Blu-ray Review: Tokyo Story

Yasujiro Ozu was unquestionably one of the best, if not the best, Japanese film director of all time. His unique style and perspective made him one of the most singular and visionary film makers of his generation. The main themes running through his work, particularly in the post-war era, are of family and inter-generational relationships. There are so many classics, including Late Spring, Floating Weeds and Late Autumn, but in my mind his best is Tokyo Story.
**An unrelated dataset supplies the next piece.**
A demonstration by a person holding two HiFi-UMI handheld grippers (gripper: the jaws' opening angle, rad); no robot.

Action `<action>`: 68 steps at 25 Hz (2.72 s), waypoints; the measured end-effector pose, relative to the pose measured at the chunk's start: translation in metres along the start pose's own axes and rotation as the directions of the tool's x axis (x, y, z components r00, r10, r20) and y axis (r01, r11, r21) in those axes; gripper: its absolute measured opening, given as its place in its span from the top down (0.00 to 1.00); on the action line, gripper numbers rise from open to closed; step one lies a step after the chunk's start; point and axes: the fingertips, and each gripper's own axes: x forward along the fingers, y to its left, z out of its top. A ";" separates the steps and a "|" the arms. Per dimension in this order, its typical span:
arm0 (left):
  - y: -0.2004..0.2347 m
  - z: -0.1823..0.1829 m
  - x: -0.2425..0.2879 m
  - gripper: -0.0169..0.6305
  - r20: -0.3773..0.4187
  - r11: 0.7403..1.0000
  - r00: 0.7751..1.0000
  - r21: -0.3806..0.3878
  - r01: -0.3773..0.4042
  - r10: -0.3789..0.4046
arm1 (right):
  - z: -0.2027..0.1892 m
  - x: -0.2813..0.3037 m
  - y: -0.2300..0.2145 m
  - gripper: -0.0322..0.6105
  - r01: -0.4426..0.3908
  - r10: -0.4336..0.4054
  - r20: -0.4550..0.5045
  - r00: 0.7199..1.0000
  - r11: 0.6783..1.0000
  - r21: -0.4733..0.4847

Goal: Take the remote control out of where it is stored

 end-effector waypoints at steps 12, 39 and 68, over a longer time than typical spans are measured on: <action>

Shūkichi (Chishû Ryû) and Tomi Hirayama (Chieko Higashiyama) are a retired couple who live in the small town of Onomichi with their youngest daughter Kyōko (Kyōko Kagawa). They decide to make the long trip to Tokyo in order to visit their son Kōichi (So Yamamura), eldest daughter Shige (Haruko Sugimura) and daughter-in-law (Setsuko Hara). On arrival they discover their children much-changed and preoccupied with their own lives. It falls to the widowed Noriko to show them the city.

In many ways you get what you expect from Tokyo Story. Ozu treads familiar ground by putting the relationship between parents and children under the microscope. On the surface, it’s a simple tale. However, there’s so much simmering just beneath. Set in post-war Japan, Tokyo Story tackles issues around the changing economy, technical progress, loyalty and grief. Tokyo Story is a masterpiece. A nuanced tale of family ties and growing apart.


  • Remastered in 4K with an uncompressed monaural soundtrack
  • An Introduction to Tokyo Story (2020, 26 mins): Asian-cinema expert Tony Rayns provides an introduction to Ozu’s most acclaimed film
  • Brothers and Sisters of the Toda Family (1941, 105 mins): following the death of her husband, Mrs Toda realises she has been left with sizeable debts and an extended family reluctant to support her
  • Talking with Ozu (1993, 40 mins): a tribute to the legendary director featuring filmmakers Lindsay Anderson, Claire Denis, Hou Hsiao-hsien, Aki Kaurismäki, Stanley Kwan, Paul Schrader and Wim Wenders
  • Furnival and Son (1948, 19 mins): recounts the difficult choice a recently demobbed serviceman has to make between an unexpected job offer elsewhere, and resuming his pre-war position as his father’s right-hand man in their small cutlery firm, Furnival and Son
  • Image gallery
  • ***FIRST PRESSING ONLY*** Fully illustrated booklet including an essay by Professor Joan Mellen, archival writing by John Gillett and Lindsay Anderson and a biography of Yasujiro Ozu by Tony Rayns

The brand new 4K restoration of Tokyo Story is released on Blu-ray by BFI on 15 June.